Where does the string "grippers" occur in the records? Copy each line that holds it.
Start of SOURCE DATA
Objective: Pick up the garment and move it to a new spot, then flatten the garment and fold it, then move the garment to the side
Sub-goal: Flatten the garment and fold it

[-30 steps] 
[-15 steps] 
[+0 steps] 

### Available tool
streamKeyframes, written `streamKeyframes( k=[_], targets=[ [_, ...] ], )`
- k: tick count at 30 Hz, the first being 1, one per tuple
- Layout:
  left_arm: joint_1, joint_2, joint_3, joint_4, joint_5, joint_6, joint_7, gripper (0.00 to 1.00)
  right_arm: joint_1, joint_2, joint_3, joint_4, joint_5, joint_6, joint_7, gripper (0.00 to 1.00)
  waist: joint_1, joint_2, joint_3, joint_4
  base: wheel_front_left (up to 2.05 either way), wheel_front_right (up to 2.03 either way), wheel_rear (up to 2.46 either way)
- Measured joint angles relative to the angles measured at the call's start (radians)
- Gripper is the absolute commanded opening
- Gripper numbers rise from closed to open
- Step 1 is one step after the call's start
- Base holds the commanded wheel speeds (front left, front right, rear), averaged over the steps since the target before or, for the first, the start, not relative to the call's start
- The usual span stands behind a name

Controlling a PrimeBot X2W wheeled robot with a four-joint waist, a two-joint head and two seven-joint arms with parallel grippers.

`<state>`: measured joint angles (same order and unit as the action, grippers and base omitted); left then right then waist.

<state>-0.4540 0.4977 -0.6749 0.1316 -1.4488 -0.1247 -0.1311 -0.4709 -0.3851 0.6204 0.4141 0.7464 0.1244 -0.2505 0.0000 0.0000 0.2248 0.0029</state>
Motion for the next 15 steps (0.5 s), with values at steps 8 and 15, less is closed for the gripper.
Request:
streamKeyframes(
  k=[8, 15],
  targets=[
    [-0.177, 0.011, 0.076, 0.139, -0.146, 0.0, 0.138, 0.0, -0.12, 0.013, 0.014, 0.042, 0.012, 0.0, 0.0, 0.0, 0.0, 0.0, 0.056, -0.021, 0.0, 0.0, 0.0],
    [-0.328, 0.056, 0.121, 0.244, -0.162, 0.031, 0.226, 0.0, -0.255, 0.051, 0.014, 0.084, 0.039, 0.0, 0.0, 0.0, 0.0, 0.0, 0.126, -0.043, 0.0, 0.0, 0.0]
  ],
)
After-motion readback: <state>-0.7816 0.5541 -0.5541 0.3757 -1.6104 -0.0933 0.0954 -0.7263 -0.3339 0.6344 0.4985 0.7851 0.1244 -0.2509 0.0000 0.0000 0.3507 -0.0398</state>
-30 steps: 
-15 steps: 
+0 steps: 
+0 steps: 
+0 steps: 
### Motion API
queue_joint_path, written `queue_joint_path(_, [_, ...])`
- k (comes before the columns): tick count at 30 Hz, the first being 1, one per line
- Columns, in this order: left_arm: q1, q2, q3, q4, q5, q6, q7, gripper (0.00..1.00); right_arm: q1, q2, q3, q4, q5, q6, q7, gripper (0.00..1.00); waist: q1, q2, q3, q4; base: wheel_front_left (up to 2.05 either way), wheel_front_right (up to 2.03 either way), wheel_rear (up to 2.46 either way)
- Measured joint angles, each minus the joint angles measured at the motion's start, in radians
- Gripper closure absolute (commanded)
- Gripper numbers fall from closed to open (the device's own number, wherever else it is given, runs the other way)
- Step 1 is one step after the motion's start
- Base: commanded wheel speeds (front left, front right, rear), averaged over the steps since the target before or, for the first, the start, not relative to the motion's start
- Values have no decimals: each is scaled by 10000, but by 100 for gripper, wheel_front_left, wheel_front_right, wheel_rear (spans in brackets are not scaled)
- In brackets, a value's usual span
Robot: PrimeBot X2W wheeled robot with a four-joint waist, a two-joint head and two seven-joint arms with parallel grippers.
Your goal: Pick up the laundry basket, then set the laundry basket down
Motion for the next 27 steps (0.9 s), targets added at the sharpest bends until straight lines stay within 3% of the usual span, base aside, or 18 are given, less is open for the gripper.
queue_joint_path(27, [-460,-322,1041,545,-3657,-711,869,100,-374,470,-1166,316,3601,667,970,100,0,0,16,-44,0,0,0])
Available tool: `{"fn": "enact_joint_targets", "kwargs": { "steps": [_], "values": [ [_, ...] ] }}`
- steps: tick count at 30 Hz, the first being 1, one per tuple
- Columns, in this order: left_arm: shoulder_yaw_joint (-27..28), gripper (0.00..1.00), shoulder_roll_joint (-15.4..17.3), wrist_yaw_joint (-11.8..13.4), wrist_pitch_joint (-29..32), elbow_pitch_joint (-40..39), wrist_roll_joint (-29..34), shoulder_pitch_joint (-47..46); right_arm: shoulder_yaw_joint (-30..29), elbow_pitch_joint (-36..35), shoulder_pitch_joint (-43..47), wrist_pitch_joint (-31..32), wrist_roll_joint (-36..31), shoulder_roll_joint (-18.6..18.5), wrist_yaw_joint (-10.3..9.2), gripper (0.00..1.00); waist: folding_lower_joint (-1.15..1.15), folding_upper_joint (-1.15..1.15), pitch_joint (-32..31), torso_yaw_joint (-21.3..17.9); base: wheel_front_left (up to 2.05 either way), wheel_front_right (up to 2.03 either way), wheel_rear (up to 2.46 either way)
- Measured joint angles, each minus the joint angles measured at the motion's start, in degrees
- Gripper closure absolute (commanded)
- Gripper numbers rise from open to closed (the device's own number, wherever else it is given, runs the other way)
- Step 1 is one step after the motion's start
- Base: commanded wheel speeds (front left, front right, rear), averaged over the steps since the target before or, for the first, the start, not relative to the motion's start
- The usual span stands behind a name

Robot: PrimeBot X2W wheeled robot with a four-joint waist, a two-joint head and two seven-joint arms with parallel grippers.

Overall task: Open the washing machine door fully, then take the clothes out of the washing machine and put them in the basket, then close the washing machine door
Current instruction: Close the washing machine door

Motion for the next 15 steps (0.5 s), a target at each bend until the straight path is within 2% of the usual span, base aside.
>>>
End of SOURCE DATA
| REPLY |
Controlling a PrimeBot X2W wheeled robot with a four-joint waist, a two-joint head and two seven-joint arms with parallel grippers.
`<state>`: measured joint angles (same order and unit as the action, grippers and base omitted); left then right then waist.
Robot: PrimeBot X2W wheeled robot with a four-joint waist, a two-joint head and two seven-joint arms with parallel grippers.
Robot: PrimeBot X2W wheeled robot with a four-joint waist, a two-joint head and two seven-joint arms with parallel grippers.

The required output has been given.